In physiology, respiration is the movement of oxygen from the outside environment to the cells within tissues, and the removal of carbon dioxide in the opposite direction that's to the environment.

The physiological definition of respiration differs from the biochemical definition, which refers to a metabolic process by which an organism obtains energy (in the form of ATP and NADPH) by oxidizing nutrients and releasing waste products. Although physiologic respiration is necessary to sustain cellular respiration and thus life in animals, the processes are distinct: cellular respiration takes place in individual cells of the organism, while physiologic respiration concerns the diffusion and transport of metabolites between the organism and the external environment.

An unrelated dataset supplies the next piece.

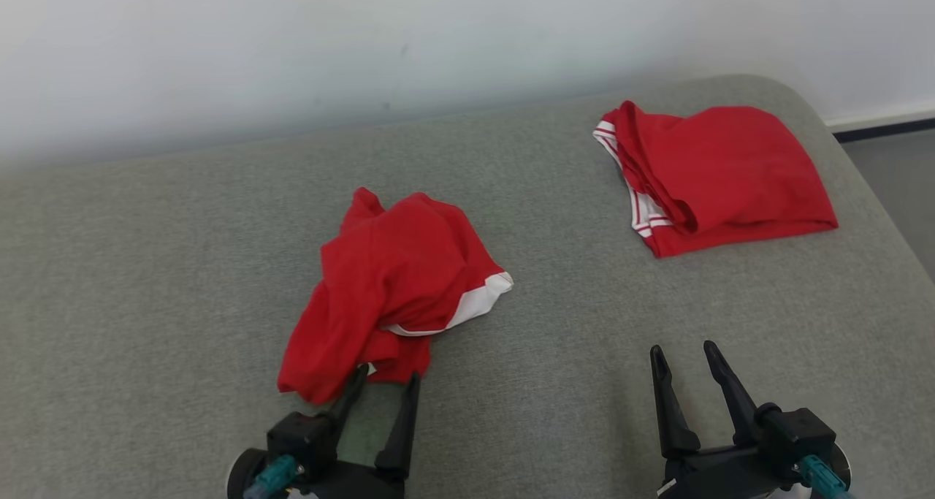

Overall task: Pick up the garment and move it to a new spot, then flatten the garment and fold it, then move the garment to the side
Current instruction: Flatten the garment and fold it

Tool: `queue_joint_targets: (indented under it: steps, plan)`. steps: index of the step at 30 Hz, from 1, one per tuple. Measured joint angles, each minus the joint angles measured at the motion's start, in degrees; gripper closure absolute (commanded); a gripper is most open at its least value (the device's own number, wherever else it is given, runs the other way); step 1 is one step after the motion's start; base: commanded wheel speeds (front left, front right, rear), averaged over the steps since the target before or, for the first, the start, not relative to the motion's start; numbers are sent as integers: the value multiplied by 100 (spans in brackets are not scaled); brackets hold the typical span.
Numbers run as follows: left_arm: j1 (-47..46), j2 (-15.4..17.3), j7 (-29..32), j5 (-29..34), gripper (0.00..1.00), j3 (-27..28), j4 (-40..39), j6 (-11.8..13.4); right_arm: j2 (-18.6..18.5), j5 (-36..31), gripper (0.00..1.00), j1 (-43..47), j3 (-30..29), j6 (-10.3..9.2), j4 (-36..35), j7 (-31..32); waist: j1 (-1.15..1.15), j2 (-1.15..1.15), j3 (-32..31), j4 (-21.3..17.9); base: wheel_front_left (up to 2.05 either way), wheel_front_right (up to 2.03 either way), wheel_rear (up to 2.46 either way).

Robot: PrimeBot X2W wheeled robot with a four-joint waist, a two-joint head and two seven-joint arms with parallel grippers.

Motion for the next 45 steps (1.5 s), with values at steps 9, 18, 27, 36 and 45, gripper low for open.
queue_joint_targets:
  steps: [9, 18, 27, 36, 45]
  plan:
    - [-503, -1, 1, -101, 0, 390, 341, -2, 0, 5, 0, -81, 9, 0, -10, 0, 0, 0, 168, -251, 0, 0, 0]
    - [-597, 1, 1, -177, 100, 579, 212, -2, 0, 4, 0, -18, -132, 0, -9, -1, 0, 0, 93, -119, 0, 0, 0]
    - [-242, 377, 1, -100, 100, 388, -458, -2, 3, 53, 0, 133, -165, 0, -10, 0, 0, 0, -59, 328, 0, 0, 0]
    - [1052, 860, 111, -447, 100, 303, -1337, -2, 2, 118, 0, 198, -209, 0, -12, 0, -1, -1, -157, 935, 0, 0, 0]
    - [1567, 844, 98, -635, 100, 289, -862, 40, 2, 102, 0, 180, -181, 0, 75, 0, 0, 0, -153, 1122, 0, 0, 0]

Gas exchanges in the lung occurs by ventilation and perfusion. Ventilation refers to the in and out movement of air of the lungs and perfusion is the circulation of blood in the pulmonary capillaries. In mammals, physiological respiration involves respiratory cycles of inhaled and exhaled breaths. Inhalation (breathing in) is usually an active movement that brings air into the lungs where the process of gas exchange takes place between the air in the alveoli and the blood in the pulmonary capillaries. Contraction of the diaphragm muscle cause a pressure variation, which is equal to the pressures caused by elastic, resistive and inertial components of the respiratory system. In contrast, exhalation (breathing out) is usually a passive process, though there are many exceptions: when generating functional overpressure (speaking, singing, humming, laughing, blowing, snorting, sneezing, coughing, powerlifting); when exhaling underwater (swimming, diving); at high levels of physiological exertion (running, climbing, throwing) where more rapid gas exchange is necessitated; or in some forms of breath-controlled meditation. Speaking and singing in humans requires sustained breath control that many mammals are not capable of performing. 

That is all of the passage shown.